Adding the projected fields to compound index (to create covered query) doesn't improve performance

Keren-Or_Curtis · November 14, 2022, 4:16pm

Hello all,
I have a question about the fields of a compound index, hopefully this great community may enlighten me a bit here

My data can be modelled as

{
 _id: <unique_id>
 name: <some str, under 256 chars, not necessarily unique>
 field_a: <some str, under 256 chars, not necessarily unique> 
 field_b: <some str, under 256 chars, not necessarily unique>
 attributes: <array of strings - each under 32 chars, max size of array typically under 4 elements>
 ... a bunch of other fields
}

I need to search regex in name (not ideal, I know) and return field_a, field_b and _id.
Sometimes, not always, I would want to search a regex in name and also return only records that have attribute "a" in their attributes list.
In both cases I would want to sort by name.
These are the 2 typical query commands -

command: find { find: "COLL", filter: { name: { $regex: "part" }}, sort: { name: 1 }, projection: { field_a: 1, field_b: 1, _id: 1 }

command: find { find: "COLL", filter: { name: { $regex: "part" }, attributes: "a" }, sort: { name: 1 }, projection: { field_a: 1, field_b: 1, _id: 1 }

Originally I used the following a compound index

{
    "name" : 1,
    "field_a" : 1,
    "field_b" : 1,
    "_id" : 1,
    "attributes" : 1
}

which would give me a covered query for both queries, not needing to fetch.
However, this is significantly slower (on both types of queries I have) than querying with an index that doesn’t include "attributes"

{
    "name" : 1,
    "field_a" : 1,
    "field_b" : 1,
    "_id" : 1
}

Difference in times 100 sec vs 6 sec for 5.1M records.
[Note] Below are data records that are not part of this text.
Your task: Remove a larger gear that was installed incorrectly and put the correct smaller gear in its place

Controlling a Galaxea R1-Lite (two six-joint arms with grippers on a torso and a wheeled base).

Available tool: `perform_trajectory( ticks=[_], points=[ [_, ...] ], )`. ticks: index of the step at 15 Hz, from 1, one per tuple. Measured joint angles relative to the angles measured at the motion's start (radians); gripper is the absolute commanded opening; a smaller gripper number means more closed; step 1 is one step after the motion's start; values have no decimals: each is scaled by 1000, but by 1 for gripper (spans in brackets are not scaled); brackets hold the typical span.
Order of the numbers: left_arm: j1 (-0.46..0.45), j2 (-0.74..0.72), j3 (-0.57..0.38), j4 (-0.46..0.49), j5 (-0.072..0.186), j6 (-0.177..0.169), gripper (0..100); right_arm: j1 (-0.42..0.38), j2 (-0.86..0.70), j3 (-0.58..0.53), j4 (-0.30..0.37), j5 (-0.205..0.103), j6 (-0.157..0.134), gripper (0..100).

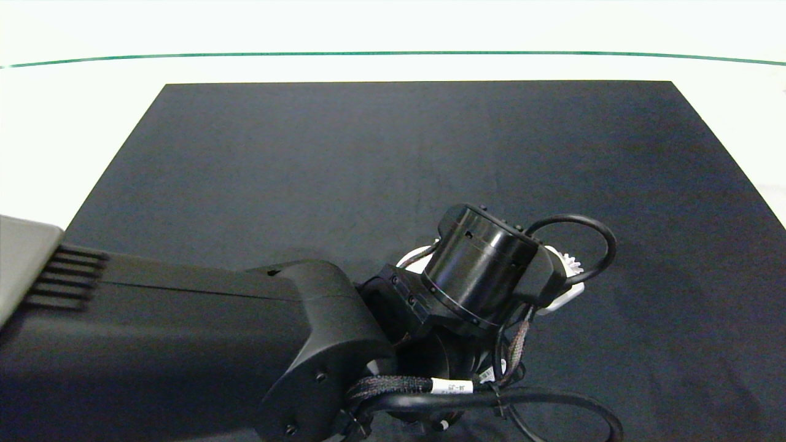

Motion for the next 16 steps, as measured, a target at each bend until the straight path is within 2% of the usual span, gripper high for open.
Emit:
perform_trajectory(
  ticks=[16],
  points=[
    [43, 30, -1, -18, -1, 13, 22, 9, -14, 17, 1, 1, 8, 100]
  ],
)
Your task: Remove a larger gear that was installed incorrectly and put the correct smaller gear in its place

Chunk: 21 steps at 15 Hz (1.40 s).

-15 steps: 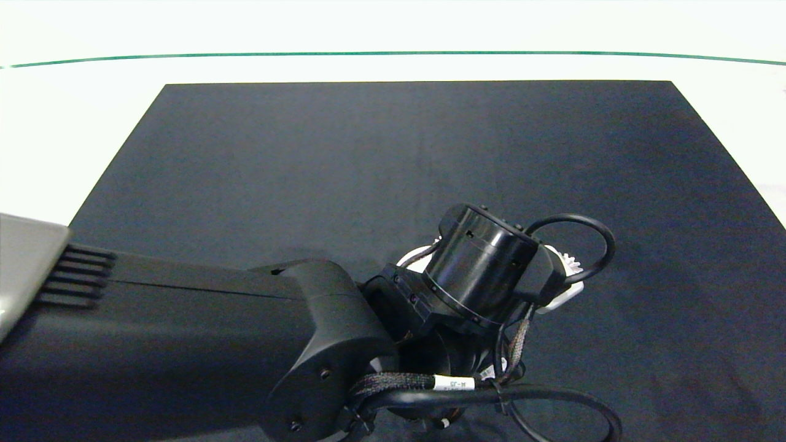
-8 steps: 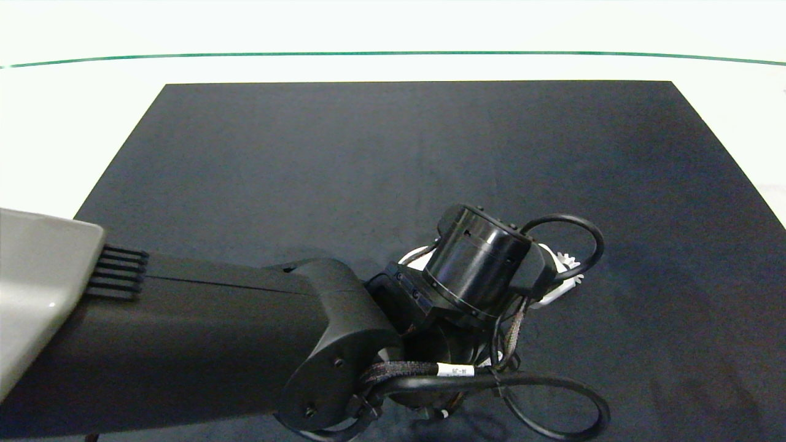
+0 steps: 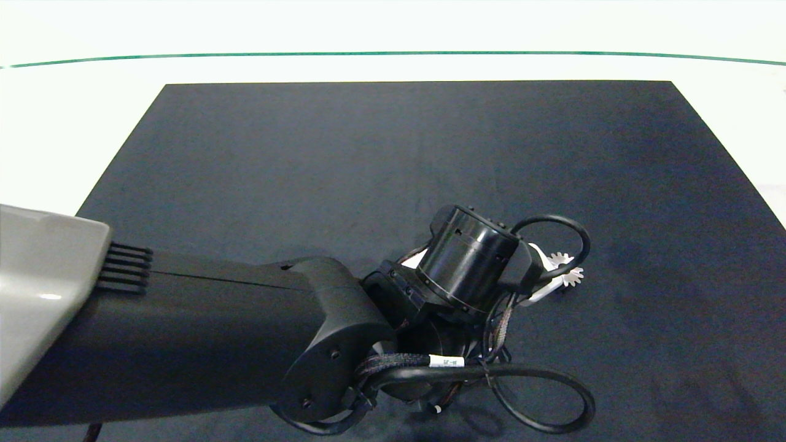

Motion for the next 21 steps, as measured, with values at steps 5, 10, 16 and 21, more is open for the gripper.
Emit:
perform_trajectory(
  ticks=[5, 10, 16, 21],
  points=[
    [1, -8, 11, -1, 1, -2, 22, 1, -2, 7, 0, 0, 0, 100],
    [-5, -6, 15, -18, 2, -2, 22, 0, -4, 12, 0, 0, 4, 100],
    [-12, -2, 23, -17, 2, 4, 22, 2, -4, 27, -1, 2, 16, 100],
    [-15, 2, 23, -29, 0, 11, 100, 2, -4, 30, -1, 4, 16, 100]
  ],
)
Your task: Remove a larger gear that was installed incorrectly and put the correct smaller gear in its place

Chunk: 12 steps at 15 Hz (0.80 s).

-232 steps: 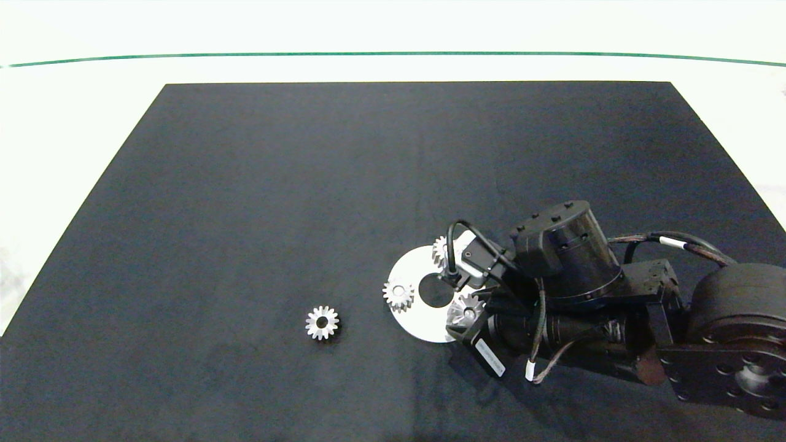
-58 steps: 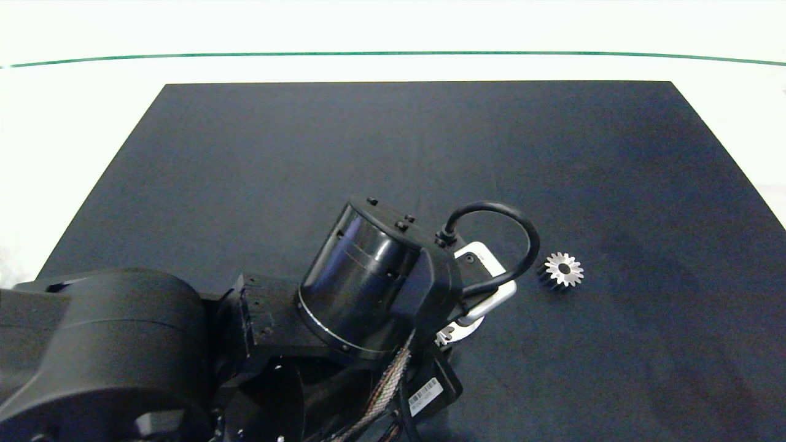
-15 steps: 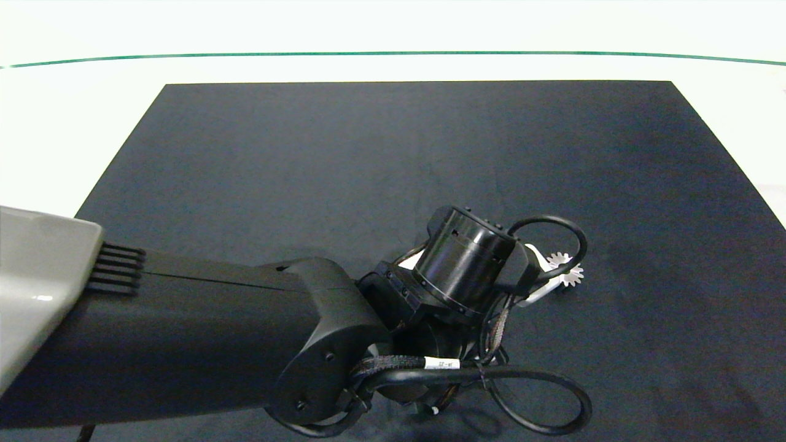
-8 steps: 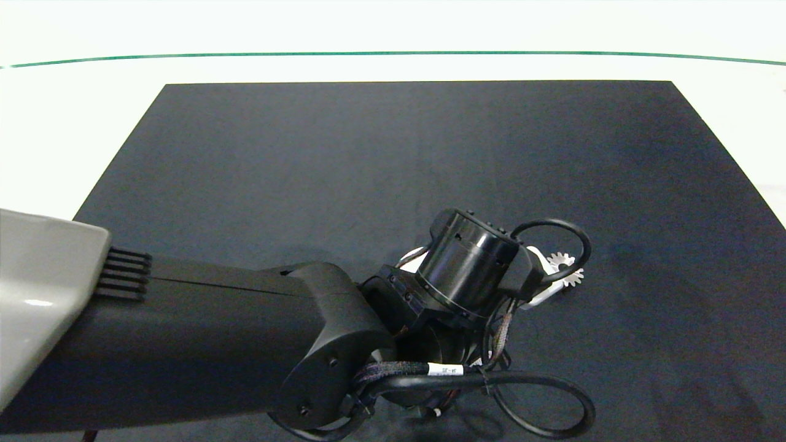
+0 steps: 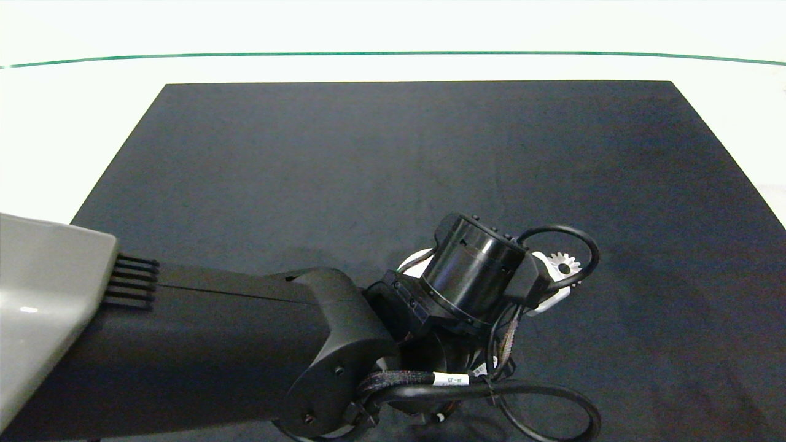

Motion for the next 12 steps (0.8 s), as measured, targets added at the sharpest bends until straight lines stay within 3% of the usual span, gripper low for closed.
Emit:
perform_trajectory(
  ticks=[7, 12],
  points=[
    [2, -27, 12, 7, 0, -21, 100, -2, 0, 0, 0, 0, 1, 100],
    [46, -153, 100, 10, 0, -41, 100, -15, -12, 0, 1, -4, 7, 100]
  ],
)
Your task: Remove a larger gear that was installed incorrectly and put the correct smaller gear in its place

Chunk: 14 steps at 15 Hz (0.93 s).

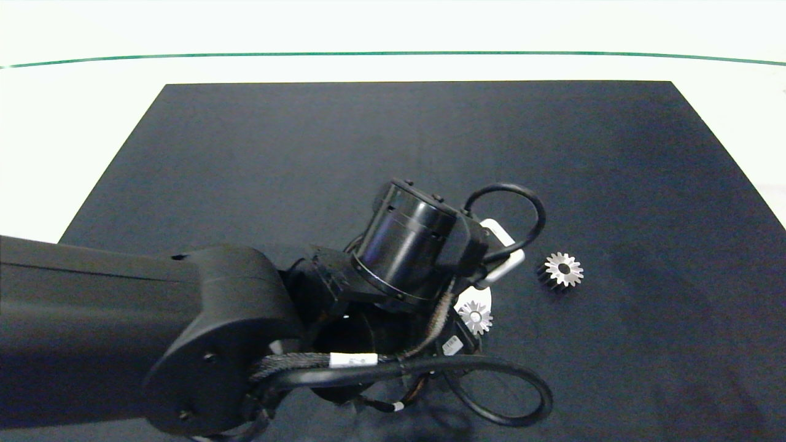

Is it because of how mongoDB indexes arrays? The arrays, again, contain very few elements, so it’s a bit weird for me to see such a huge difference.

Another interesting observation is that indexing just {name: 1} rather than a compound index provides slightly better performance in both queries (around 4 sec, vs 6 sec), even though in this case it needs to fetch field_a, field_b, _id from each record instead of having them covered in the index. Why is that?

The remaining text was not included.